Benoit Mandelbrot: The last piece to fall apart was the mathematical structure of Gauss. As computers became more powerful, social scientists started to apply the mathematical functions originallydeveloped for physical objects to human endeavors.Mandelbrot showed that to be an error of the highest order.

Through his work studying noise in communication lines, he noticed a recurring pattern and it wasn’t a bell curve, but a power law. Later, he realized that natural phenomena, including financial markets and anything else in which interactions create feedback, follow the power laws as well.

The result was the new field of fractal geometry and (less directly) chaos theory.

Strange loops, tangled hierarchies and emergence

As barriers break down and both technology and human endeavor speeds up, the intrinsic broken order of the universe is becoming more apparent and, in fact, inescapable. Much like the ancients needed to abandon their Gods, we now have to move past our old faith in order.

As connectivity increases, more things interact and we get more of the feedback that Mandelbrot found in his communication lines.
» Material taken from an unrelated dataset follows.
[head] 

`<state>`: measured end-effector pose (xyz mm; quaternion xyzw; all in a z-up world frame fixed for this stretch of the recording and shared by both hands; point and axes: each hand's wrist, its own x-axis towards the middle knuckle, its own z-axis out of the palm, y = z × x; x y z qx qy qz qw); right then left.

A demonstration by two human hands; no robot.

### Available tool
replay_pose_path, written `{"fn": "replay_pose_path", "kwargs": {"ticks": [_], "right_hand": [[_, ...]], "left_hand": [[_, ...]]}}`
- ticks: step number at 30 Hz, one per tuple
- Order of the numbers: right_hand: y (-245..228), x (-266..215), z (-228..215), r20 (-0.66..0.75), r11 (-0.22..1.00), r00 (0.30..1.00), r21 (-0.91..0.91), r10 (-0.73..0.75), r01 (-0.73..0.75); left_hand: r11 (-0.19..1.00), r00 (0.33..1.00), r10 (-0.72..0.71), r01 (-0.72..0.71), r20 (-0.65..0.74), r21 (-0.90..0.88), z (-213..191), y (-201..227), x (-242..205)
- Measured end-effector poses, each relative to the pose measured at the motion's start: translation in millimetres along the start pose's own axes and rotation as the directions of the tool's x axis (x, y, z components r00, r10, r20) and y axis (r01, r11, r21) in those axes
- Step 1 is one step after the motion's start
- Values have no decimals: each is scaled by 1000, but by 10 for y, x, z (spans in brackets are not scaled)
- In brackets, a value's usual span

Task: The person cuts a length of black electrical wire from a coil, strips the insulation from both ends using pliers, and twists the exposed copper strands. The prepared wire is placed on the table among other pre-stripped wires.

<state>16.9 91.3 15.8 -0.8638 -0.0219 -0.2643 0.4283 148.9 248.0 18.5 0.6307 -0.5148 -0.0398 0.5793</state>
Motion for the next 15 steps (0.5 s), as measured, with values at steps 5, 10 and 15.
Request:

As Douglas Hofstadter notes, this creates strange loops in which hierarchies become tangled and order breaks down. At this point, we simply have to let go. We as powerless as prehistoric men praying for rain.

However, the news isn’t all bad. The same process is at work when millions of neurons create a new thought that can cure a disease, create a beautiful poem or a breakthrough technology. In essence, this is what emergence is and all of what is really new and exciting depends on it.

So don’t cry for the old order, a new one is emerging and, if you don’t like that one, there will surely be another after that.